START Source material

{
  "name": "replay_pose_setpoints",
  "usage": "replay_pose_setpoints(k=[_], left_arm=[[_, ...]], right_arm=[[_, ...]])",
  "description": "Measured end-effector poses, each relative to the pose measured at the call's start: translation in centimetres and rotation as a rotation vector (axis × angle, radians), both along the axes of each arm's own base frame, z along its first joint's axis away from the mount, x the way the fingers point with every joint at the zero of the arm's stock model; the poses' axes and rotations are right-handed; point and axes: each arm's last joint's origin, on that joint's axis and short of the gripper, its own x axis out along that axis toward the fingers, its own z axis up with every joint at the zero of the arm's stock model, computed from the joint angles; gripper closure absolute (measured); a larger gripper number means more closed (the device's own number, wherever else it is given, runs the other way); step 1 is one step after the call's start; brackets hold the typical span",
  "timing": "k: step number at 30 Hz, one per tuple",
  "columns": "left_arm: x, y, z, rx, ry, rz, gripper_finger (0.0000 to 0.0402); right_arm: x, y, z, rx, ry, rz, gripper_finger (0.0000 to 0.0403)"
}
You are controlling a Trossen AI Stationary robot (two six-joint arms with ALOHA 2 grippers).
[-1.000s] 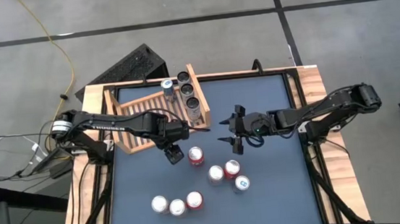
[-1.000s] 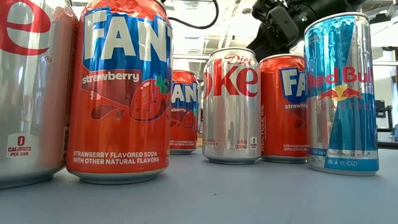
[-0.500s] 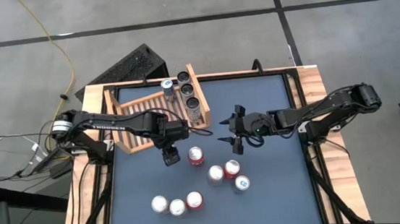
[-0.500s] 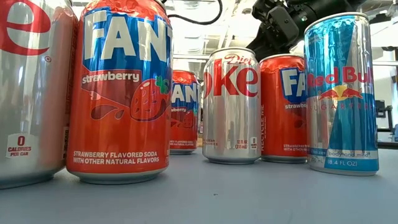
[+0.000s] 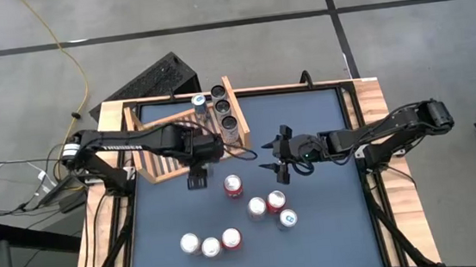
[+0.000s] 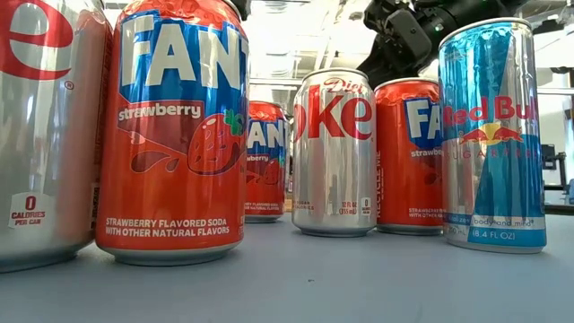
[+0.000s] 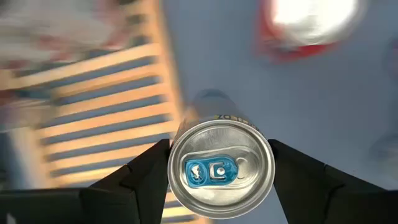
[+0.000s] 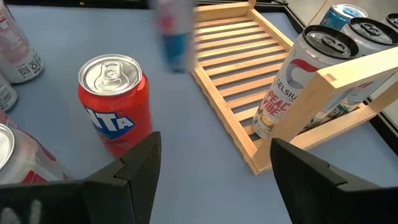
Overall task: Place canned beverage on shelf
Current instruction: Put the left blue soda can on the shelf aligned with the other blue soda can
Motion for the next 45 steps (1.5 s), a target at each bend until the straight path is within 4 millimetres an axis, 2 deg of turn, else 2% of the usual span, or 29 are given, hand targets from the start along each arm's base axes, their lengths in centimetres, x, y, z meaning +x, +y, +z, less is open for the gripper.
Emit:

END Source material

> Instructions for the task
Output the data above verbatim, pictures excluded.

> Worked solution
{
  "name": "replay_pose_setpoints",
  "usage": "replay_pose_setpoints(k=[_], left_arm=[[_, ...]], right_arm=[[_, ...]])",
  "description": "Measured end-effector poses, each relative to the pose measured at the call's start: translation in centimetres and rotation as a rotation vector (axis × angle, radians), both along the axes of each arm's own base frame, z along its first joint's axis away from the mount, x the way the fingers point with every joint at the zero of the arm's stock model; the poses' axes and rotations are right-handed; point and axes: each arm's last joint's origin, on that joint's axis and short of the gripper, its own x axis out along that axis toward the fingers, its own z axis up with every joint at the zero of the arm's stock model, computed from the joint angles; gripper closure absolute (measured); a larger gripper number means more closed (the device's own number, wherever else it is given, runs the other way); step 1 is one step after the call's start; brackets hold the typical span",
  "timing": "k: step number at 30 Hz, one per tuple",
  "columns": "left_arm: x, y, z, rx, ry, rz, gripper_finger (0.0000 to 0.0402); right_arm: x, y, z, rx, ry, rz, gripper_finger (0.0000 to 0.0403)"
}
You are controlling a Trossen AI Stationary robot (two six-joint arms with ALOHA 2 grippers).
[-1.000s] 
[-1.000s] 
[-0.500s] 
[-0.500s] 
[+0.000s] 
[+0.000s] 
[+0.000s] 
[+0.000s] 
Overall task: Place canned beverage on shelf
Current instruction: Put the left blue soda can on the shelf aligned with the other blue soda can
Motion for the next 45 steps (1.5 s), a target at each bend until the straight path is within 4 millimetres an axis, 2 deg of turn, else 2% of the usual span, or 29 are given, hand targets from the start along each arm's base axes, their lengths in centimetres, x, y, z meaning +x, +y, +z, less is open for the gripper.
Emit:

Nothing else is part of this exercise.